• [PROBLEM DESCRIPTION] Please report how many lines of the listing hold the word "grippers". Add nothing to the number.

• [SOURCE MATERIAL]
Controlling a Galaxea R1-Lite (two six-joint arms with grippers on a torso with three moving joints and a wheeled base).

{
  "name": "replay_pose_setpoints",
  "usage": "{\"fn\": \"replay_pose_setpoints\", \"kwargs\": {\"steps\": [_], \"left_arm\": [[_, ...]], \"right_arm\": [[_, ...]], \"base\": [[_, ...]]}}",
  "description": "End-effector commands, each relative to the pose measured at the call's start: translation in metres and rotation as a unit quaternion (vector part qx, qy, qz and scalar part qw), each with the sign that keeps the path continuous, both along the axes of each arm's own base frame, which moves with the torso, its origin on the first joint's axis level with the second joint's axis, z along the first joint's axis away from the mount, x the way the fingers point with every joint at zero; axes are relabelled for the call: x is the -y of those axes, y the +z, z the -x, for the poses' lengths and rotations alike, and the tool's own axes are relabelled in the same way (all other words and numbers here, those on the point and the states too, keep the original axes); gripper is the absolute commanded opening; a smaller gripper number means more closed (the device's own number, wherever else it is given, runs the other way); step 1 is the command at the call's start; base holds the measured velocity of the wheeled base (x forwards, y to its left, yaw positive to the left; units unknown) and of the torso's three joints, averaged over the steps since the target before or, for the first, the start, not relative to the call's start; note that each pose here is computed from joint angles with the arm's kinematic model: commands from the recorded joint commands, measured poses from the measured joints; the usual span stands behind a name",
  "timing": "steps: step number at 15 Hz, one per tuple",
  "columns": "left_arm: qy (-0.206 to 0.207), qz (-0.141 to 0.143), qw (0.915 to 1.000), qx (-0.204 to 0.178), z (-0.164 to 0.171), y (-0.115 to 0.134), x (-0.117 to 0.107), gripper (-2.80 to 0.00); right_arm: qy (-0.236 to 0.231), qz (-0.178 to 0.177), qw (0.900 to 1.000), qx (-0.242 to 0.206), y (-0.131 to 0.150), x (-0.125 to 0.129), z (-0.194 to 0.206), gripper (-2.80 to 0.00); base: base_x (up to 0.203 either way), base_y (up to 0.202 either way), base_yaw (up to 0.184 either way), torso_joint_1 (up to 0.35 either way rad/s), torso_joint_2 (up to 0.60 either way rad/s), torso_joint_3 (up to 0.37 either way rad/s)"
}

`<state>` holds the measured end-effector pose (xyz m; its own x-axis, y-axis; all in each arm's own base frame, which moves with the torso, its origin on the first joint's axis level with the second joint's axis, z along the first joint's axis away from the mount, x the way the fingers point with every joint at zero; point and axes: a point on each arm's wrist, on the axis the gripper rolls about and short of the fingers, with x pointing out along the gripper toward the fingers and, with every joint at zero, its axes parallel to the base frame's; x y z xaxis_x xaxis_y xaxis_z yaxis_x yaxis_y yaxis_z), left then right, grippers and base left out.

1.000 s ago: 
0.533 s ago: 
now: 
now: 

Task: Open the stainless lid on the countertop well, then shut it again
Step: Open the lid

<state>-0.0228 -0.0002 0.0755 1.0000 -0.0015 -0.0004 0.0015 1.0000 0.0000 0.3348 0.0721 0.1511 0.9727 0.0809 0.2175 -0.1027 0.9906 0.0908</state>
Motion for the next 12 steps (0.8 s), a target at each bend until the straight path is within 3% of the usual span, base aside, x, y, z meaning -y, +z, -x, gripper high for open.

• [RESULT OF THIS EXERCISE] 2